Population (2018-01-01)
- • Total: 3,813
- • Density: 9.208/km^{2} (23.85/sq mi)
- Time zone: UTC+1 (CET)
- • Summer (DST): UTC+2 (CEST)
- Postal code: 8630
- Area code: 03882
- Vehicle registration: BM
- Website: www.stadt-mariazell.at

= Mariazell =

Mariazell (/de/; Central Bavarian: Mariazöö) is an Austrian city in the southeastern state of Styria. Well known for being a hub of winter sports and a pilgrimage destination, it is located 143 km north of Graz. It is picturesquely situated in the valley of the Salza, amid the north Styrian Alps.

It is a site of pilgrimage for Catholics from Austria and neighboring countries. The object of veneration is an image of the Virgin Mary reputed to work miracles, carved in lime-tree wood. This was brought to the place in 1157, and is now enshrined in a chapel adorned with objects of silver and other costly materials. The large church of which the chapel forms part was erected in 1644 as an expansion of a smaller church built by Louis I, King of Hungary, after a victory over the Ottoman Empire in 1363.

==History==

There is no trace of large or enclosed settlements in the area of modern Mariazell dating from pre-Christian times or the first century AD. The large number of Illyrian and Celtic mountain and river names in the region, such as for example the Erlauf, however, suggest small settlements by these tribes. The salt springs in Halltal were not unknown to these groups.

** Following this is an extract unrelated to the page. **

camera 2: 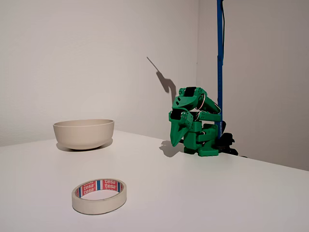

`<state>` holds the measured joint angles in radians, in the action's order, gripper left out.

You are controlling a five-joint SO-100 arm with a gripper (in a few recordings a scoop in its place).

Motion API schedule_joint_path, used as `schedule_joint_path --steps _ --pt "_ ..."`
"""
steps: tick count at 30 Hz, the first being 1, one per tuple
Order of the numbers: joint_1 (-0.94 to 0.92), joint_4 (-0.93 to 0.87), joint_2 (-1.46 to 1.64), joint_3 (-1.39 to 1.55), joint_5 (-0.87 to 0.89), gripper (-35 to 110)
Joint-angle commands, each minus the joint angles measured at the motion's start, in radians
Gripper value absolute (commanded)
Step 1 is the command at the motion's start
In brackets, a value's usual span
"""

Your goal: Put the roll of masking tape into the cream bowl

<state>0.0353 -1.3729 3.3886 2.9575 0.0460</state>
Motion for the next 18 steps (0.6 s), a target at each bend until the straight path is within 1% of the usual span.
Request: schedule_joint_path --steps 1,9,13,18 --pt "-0.005 -0.014 0.002 -0.043 0.011 -8" --pt "-0.034 -0.018 0.002 -0.084 0.0 -8" --pt "-0.014 -0.025 0.002 -0.123 0.003 -8" --pt "-0.017 0.014 -0.037 -0.147 -0.017 -8"
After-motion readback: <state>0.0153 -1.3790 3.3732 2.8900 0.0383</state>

By AD 16 the Romans were using the salt roads of Halltal and the Traisental. According to some accounts, there also was a Roman road going to Neuhaus.

In 600 the Slavs, under the leadership of the Avars, took control of the land and settled in the mountain region and began farming. The expansion of these peoples also accounts for the existence of some of the town and mountain names today.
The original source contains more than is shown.